- **Task statement**
Would you print every entry exactly as it appears?

### Recorded information ###

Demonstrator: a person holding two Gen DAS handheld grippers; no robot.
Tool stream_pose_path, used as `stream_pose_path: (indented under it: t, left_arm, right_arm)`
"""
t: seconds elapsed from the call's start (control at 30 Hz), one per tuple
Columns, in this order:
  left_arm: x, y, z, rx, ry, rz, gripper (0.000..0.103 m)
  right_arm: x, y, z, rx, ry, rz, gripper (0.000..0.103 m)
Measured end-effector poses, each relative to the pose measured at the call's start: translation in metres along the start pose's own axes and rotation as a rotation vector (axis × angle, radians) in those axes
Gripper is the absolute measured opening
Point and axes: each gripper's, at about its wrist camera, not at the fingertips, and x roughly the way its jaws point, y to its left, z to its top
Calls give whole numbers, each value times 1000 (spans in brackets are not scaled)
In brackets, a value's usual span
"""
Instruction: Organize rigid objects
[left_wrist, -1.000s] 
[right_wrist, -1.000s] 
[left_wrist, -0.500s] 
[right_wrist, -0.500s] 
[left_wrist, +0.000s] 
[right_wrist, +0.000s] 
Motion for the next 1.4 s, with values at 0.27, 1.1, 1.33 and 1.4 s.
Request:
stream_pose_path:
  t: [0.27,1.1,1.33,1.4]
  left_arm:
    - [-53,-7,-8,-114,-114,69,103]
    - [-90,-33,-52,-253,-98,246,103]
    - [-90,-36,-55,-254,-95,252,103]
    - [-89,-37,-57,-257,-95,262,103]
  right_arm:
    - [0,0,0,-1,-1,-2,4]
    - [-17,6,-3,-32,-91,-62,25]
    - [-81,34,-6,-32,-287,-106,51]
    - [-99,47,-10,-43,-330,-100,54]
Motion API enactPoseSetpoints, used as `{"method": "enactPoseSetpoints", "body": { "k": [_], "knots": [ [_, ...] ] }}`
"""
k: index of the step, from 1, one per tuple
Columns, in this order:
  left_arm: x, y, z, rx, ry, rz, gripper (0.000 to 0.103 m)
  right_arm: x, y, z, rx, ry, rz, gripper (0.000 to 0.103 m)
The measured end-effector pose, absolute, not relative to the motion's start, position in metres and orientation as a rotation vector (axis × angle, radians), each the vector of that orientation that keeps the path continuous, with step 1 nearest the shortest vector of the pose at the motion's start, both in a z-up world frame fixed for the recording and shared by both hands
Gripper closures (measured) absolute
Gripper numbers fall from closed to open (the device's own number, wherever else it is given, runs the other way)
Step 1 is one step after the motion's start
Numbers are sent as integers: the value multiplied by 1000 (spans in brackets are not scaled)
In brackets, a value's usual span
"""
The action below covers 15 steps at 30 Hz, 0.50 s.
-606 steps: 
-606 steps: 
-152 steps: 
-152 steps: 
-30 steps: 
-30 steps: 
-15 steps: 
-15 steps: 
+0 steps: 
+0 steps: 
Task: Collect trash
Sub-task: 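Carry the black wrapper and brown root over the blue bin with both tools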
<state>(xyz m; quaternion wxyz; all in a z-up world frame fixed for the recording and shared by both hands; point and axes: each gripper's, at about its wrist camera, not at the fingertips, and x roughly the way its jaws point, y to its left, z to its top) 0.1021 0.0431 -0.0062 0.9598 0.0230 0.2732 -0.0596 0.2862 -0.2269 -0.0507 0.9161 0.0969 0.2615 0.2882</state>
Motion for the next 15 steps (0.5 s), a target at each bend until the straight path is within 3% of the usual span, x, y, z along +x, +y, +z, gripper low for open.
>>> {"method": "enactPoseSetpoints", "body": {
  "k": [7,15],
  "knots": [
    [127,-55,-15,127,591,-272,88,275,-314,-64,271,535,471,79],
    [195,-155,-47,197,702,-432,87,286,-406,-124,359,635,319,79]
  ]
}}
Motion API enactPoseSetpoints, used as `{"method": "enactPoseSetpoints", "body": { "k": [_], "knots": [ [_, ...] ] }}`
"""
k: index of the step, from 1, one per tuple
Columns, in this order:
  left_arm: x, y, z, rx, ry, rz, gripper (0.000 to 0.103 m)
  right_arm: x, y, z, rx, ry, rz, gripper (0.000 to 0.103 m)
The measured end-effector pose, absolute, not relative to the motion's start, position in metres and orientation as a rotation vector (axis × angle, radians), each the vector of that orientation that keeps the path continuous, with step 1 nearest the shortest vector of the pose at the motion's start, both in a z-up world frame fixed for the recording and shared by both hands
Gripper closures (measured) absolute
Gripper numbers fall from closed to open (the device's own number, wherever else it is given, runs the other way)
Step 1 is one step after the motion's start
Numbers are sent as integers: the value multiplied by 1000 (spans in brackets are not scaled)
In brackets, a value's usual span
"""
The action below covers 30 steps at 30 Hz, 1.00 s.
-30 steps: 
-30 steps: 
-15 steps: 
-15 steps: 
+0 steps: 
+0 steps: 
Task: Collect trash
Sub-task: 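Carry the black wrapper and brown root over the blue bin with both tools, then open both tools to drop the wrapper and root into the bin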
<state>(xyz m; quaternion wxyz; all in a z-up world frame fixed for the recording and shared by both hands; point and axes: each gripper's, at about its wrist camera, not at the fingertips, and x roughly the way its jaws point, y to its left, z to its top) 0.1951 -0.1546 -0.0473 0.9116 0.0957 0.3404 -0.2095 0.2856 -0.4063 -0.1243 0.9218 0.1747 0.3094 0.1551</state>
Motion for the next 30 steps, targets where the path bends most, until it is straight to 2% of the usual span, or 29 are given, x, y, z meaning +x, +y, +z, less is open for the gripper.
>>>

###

- **Exercise output**
Demonstrator: a person holding two Gen DAS handheld grippers; no robot.
Tool stream_pose_path, used as `stream_pose_path: (indented under it: t, left_arm, right_arm)`
"""
t: seconds elapsed from the call's start (control at 30 Hz), one per tuple
Columns, in this order:
  left_arm: x, y, z, rx, ry, rz, gripper (0.000..0.103 m)
  right_arm: x, y, z, rx, ry, rz, gripper (0.000..0.103 m)
Measured end-effector poses, each relative to the pose measured at the call's start: translation in metres along the start pose's own axes and rotation as a rotation vector (axis × angle, radians) in those axes
Gripper is the absolute measured opening
Point and axes: each gripper's, at about its wrist camera, not at the fingertips, and x roughly the way its jaws point, y to its left, z to its top
Calls give whole numbers, each value times 1000 (spans in brackets are not scaled)
In brackets, a value's usual span
"""
Instruction: Organize rigid objects
[left_wrist, -1.000s] 
[right_wrist, -1.000s] 
[left_wrist, -0.500s] 
[right_wrist, -0.500s] 
[left_wrist, +0.000s] 
[right_wrist, +0.000s] 
Motion for the next 1.4 s, with values at 0.27, 1.1, 1.33 and 1.4 s.
Request:
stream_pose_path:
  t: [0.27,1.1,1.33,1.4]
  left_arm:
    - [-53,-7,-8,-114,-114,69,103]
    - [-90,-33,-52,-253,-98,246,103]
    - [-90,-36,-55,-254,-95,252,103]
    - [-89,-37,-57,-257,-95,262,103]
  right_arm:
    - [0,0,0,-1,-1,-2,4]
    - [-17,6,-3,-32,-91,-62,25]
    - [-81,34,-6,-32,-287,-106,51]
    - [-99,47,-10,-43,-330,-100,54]
Motion API enactPoseSetpoints, used as `{"method": "enactPoseSetpoints", "body": { "k": [_], "knots": [ [_, ...] ] }}`
"""
k: index of the step, from 1, one per tuple
Columns, in this order:
  left_arm: x, y, z, rx, ry, rz, gripper (0.000 to 0.103 m)
  right_arm: x, y, z, rx, ry, rz, gripper (0.000 to 0.103 m)
The measured end-effector pose, absolute, not relative to the motion's start, position in metres and orientation as a rotation vector (axis × angle, radians), each the vector of that orientation that keeps the path continuous, with step 1 nearest the shortest vector of the pose at the motion's start, both in a z-up world frame fixed for the recording and shared by both hands
Gripper closures (measured) absolute
Gripper numbers fall from closed to open (the device's own number, wherever else it is given, runs the other way)
Step 1 is one step after the motion's start
Numbers are sent as integers: the value multiplied by 1000 (spans in brackets are not scaled)
In brackets, a value's usual span
"""
The action below covers 15 steps at 30 Hz, 0.50 s.
-606 steps: 
-606 steps: 
-152 steps: 
-152 steps: 
-30 steps: 
-30 steps: 
-15 steps: 
-15 steps: 
+0 steps: 
+0 steps: 
Task: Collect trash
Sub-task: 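Carry the black wrapper and brown root over the blue bin with both tools
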<state>(xyz m; quaternion wxyz; all in a z-up world frame fixed for the recording and shared by both hands; point and axes: each gripper's, at about its wrist camera, not at the fingertips, and x roughly the way its jaws point, y to its left, z to its top) 0.1021 0.0431 -0.0062 0.9598 0.0230 0.2732 -0.0596 0.2862 -0.2269 -0.0507 0.9161 0.0969 0.2615 0.2882</state>
Motion for the next 15 steps (0.5 s), a target at each bend until the straight path is within 3% of the usual span, x, y, z along +x, +y, +z, gripper low for open.
>>> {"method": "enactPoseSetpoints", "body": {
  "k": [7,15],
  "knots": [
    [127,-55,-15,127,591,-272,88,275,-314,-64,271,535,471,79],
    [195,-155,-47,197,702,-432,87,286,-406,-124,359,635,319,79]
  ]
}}
Motion API enactPoseSetpoints, used as `{"method": "enactPoseSetpoints", "body": { "k": [_], "knots": [ [_, ...] ] }}`
"""
k: index of the step, from 1, one per tuple
Columns, in this order:
  left_arm: x, y, z, rx, ry, rz, gripper (0.000 to 0.103 m)
  right_arm: x, y, z, rx, ry, rz, gripper (0.000 to 0.103 m)
The measured end-effector pose, absolute, not relative to the motion's start, position in metres and orientation as a rotation vector (axis × angle, radians), each the vector of that orientation that keeps the path continuous, with step 1 nearest the shortest vector of the pose at the motion's start, both in a z-up world frame fixed for the recording and shared by both hands
Gripper closures (measured) absolute
Gripper numbers fall from closed to open (the device's own number, wherever else it is given, runs the other way)
Step 1 is one step after the motion's start
Numbers are sent as integers: the value multiplied by 1000 (spans in brackets are not scaled)
In brackets, a value's usual span
"""
The action below covers 30 steps at 30 Hz, 1.00 s.
-30 steps: 
-30 steps: 
-15 steps: 
-15 steps: 
+0 steps: 
+0 steps: 
Task: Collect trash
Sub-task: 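Carry the black wrapper and brown root over the blue bin with both tools, then open both tools to drop the wrapper and root into the bin
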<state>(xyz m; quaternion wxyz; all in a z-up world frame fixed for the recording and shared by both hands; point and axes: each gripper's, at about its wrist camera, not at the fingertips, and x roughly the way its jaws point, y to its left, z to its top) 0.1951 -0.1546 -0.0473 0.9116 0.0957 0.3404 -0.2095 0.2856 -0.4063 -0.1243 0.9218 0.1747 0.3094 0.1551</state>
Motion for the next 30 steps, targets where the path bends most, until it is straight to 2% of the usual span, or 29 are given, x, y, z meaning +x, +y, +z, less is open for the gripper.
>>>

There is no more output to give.